◆ **EXERCISE DETAILS**
What you need to produce from the material below is an exact transcription of the lines from the one with "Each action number" through the one with "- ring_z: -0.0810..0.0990", both included, and no other line.

----------

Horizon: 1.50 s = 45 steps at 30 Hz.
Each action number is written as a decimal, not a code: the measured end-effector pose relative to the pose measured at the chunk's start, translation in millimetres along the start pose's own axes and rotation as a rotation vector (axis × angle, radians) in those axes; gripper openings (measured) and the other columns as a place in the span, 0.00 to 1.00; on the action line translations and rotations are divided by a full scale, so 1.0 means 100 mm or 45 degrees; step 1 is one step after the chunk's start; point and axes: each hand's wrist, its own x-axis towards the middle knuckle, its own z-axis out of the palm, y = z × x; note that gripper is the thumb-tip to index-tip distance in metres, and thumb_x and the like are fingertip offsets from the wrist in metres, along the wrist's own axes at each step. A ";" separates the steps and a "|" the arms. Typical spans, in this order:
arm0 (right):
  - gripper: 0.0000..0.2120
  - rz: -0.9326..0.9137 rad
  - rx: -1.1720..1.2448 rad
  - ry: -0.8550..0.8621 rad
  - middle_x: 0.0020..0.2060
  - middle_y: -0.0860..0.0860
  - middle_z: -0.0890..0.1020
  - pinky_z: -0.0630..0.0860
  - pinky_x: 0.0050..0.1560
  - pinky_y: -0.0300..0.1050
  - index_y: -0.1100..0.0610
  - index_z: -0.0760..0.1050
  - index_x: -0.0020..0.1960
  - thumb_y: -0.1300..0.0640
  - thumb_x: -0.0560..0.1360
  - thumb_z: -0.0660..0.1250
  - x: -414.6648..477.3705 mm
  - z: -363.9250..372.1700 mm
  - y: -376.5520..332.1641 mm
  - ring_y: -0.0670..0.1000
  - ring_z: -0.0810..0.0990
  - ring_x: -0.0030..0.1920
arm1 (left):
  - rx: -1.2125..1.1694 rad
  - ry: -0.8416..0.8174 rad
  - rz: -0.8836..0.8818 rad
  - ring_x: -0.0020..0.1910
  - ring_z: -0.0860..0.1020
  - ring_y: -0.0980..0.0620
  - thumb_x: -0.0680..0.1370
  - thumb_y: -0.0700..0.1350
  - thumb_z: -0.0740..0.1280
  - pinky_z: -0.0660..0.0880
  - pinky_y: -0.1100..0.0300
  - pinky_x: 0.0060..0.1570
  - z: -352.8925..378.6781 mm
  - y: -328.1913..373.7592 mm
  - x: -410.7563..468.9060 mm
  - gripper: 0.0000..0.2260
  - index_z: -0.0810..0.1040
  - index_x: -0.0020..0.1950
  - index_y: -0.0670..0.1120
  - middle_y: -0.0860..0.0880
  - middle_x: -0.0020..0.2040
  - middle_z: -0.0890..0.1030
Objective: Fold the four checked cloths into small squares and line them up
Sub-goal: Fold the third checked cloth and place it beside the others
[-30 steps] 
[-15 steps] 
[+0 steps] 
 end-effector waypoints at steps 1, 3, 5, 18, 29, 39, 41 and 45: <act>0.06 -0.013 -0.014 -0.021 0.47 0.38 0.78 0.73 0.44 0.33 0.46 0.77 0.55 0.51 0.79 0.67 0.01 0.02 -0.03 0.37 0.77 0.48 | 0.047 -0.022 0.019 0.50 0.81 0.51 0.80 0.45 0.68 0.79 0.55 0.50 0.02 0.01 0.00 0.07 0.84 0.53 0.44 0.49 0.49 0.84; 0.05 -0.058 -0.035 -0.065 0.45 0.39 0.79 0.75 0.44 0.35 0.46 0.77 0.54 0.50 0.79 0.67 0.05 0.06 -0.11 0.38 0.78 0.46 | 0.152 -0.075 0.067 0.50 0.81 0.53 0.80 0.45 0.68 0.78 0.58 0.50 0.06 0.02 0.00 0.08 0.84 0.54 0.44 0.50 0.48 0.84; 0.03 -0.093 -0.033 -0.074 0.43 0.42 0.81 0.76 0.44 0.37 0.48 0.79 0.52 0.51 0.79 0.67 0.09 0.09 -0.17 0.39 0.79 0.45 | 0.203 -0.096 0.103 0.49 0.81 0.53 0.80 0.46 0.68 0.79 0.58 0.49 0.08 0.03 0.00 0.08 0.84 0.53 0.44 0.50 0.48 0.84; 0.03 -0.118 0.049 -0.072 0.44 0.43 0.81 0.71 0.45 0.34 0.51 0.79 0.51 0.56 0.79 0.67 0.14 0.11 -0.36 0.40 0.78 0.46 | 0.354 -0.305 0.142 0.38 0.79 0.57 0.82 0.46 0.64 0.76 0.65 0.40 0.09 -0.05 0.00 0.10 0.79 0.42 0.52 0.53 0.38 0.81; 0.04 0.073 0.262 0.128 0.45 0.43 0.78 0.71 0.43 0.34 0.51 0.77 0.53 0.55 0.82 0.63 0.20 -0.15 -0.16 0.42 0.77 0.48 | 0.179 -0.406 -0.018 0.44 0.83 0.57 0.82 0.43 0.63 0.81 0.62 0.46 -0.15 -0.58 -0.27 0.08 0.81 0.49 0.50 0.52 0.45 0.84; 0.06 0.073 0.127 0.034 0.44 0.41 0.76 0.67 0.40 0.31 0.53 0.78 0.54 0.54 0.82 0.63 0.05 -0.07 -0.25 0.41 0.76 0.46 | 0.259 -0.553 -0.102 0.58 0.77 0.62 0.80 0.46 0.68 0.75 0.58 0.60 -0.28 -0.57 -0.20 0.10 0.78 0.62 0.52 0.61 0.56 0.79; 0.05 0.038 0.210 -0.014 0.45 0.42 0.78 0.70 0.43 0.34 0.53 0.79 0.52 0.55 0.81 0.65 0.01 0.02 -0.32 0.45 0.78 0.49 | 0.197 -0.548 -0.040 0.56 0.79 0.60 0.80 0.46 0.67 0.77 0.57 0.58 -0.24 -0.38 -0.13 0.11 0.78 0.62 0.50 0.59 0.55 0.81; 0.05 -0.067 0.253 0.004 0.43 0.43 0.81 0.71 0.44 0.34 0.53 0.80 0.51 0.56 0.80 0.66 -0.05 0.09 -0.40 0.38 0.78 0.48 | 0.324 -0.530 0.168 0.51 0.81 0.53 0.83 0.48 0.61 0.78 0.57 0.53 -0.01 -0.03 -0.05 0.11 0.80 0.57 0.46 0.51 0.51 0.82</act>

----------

◆ **TASK SOLUTION**
Each action number is written as a decimal, not a code: the measured end-effector pose relative to the pose measured at the chunk's start, translation in millimetres along the start pose's own axes and rotation as a rotation vector (axis × angle, radians) in those axes; gripper openings (measured) and the other columns as a place in the span, 0.00 to 1.00; on the action line translations and rotations are divided by a full scale, so 1.0 means 100 mm or 45 degrees; step 1 is one step after the chunk's start; point and axes: each hand's wrist, its own x-axis towards the middle knuckle, its own z-axis out of the palm, y = z × x; note that gripper is the thumb-tip to index-tip distance in metres, and thumb_x and the like are fingertip offsets from the wrist in metres, along the wrist's own axes at each step. A ";" separates the steps and a "|" the arms. Typical spans, in this order:
arm0 (right):
  - gripper: 0.0000..0.2120
  - rz: -0.9326..0.9137 rad
  - rx: -1.1720..1.2448 rad
  - ry: -0.8550..0.8621 rad
  - middle_x: 0.0020..0.2060
  - middle_y: -0.0860..0.0860
  - middle_z: -0.0890..0.1020
  - pinky_z: -0.0630..0.0860
  - pinky_x: 0.0050..0.1560
  - pinky_y: -0.0300..0.1050
  - index_y: -0.1100..0.0610
  - index_z: -0.0760..0.1050
  - index_x: -0.0020..0.1960
  - thumb_y: -0.1300..0.0640
  - thumb_x: -0.0560..0.1360
  - thumb_z: -0.0660..0.1250
  - x: -414.6648..477.3705 mm
  - z: -363.9250..372.1700 mm
  - y: -376.5520..332.1641 mm
  - ring_y: -0.0670..0.1000
  - ring_z: -0.0810..0.0990

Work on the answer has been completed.